#### EXERCISE
Only the number is wanted: how many lines of the listing below contain "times"?

#### DATA EXTRACT
------------------------------------------------
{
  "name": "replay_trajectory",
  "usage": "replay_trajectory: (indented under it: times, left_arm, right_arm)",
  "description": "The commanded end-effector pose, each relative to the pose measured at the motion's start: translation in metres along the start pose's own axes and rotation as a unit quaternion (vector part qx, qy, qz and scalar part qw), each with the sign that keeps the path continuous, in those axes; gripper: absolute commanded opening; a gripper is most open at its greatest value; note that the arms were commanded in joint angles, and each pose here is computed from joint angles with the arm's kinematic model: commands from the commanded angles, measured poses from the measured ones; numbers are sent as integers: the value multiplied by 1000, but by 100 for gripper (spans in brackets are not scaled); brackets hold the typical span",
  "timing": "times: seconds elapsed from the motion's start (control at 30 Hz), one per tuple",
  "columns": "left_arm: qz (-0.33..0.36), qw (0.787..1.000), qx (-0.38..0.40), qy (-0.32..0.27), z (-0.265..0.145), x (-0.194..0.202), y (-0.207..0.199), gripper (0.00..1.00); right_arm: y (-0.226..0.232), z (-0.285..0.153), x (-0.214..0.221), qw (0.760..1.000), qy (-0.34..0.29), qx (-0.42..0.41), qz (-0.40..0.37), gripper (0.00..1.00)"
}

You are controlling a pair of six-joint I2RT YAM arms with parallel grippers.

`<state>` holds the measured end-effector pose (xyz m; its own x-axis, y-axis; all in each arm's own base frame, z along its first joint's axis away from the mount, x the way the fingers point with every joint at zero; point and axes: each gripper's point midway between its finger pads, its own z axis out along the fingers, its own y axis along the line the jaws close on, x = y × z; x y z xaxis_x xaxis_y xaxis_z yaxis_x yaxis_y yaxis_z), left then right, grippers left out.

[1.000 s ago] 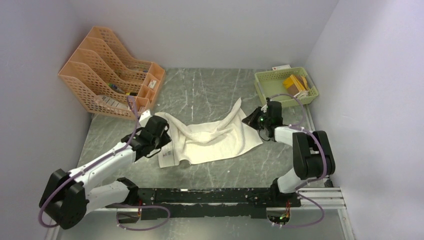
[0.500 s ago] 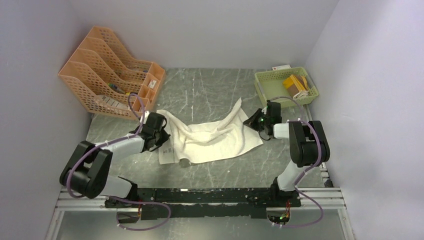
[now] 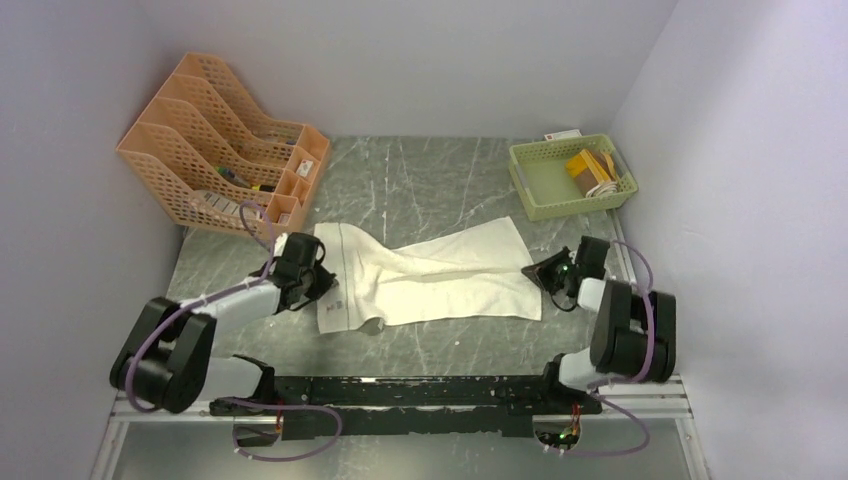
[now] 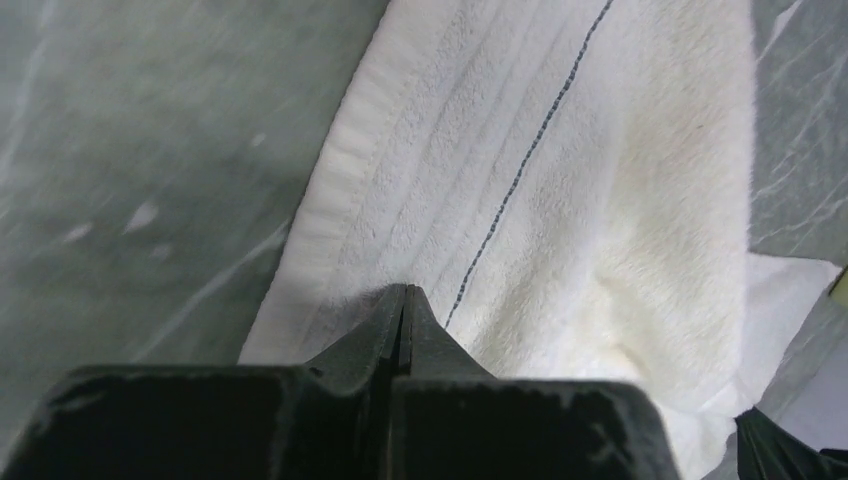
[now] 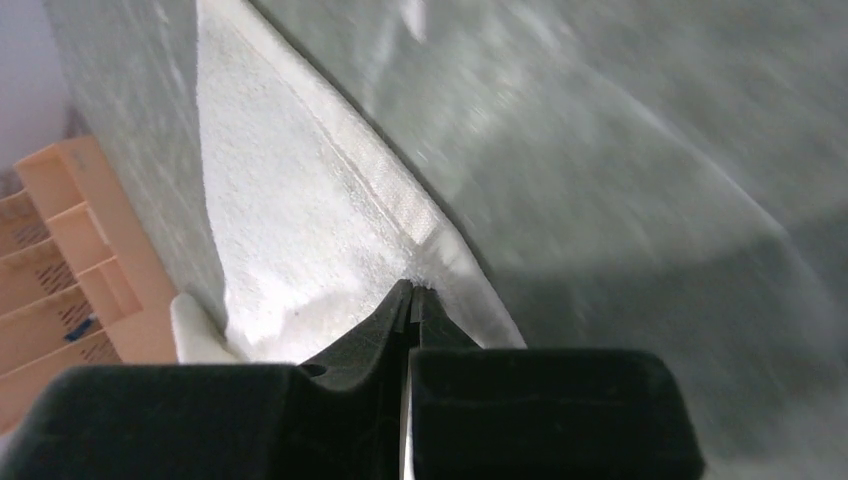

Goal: Roll the towels
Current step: Flatten out the towel at the center of the board.

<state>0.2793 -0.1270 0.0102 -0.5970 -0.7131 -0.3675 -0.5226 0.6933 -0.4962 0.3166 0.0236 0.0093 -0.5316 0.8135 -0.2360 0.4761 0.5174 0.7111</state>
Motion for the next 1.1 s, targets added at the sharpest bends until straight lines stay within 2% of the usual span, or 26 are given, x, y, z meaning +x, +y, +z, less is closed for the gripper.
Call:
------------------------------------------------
#### YOUR SOLUTION
2